■ WORK INSTRUCTION
Return each line of the listing that has the word "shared" in it.

■ DATA SECTION
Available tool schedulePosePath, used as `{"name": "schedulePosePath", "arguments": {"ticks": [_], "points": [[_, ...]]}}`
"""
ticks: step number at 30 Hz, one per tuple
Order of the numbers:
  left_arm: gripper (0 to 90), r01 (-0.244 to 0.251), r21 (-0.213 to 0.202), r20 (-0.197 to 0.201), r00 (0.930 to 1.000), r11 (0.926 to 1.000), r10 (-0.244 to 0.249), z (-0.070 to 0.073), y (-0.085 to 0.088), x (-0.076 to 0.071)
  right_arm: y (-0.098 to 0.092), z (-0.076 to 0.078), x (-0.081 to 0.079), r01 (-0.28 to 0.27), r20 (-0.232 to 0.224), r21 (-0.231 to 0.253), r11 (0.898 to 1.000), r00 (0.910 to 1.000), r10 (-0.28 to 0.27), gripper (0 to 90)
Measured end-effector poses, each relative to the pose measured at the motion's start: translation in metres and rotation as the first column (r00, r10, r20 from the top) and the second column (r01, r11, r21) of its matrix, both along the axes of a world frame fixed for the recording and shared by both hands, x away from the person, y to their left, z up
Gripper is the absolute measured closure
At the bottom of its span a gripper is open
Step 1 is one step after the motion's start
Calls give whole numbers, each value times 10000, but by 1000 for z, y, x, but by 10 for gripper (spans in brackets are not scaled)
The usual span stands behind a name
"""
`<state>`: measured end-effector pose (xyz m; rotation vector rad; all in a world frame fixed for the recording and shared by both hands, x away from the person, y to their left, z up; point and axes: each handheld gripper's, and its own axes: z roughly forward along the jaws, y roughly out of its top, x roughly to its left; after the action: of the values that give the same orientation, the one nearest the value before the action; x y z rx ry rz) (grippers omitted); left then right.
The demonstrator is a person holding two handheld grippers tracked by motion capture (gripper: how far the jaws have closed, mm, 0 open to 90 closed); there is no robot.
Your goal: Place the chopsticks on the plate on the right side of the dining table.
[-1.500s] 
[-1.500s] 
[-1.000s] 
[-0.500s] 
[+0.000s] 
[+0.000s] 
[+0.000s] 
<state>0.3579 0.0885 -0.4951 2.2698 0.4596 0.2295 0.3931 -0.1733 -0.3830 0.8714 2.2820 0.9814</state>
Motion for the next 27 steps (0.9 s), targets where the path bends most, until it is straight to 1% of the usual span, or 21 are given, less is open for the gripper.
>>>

■ REPLY
Measured end-effector poses, each relative to the pose measured at the motion's start: translation in metres and rotation as the first column (r00, r10, r20 from the top) and the second column (r01, r11, r21) of its matrix, both along the axes of a world frame fixed for the recording and shared by both hands, x away from the person, y to their left, z up
`<state>`: measured end-effector pose (xyz m; rotation vector rad; all in a world frame fixed for the recording and shared by both hands, x away from the person, y to their left, z up; point and axes: each handheld gripper's, and its own axes: z roughly forward along the jaws, y roughly out of its top, x roughly to its left; after the action: of the values that give the same orientation, the one nearest the value before the action; x y z rx ry rz) (grippers omitted); left then right.

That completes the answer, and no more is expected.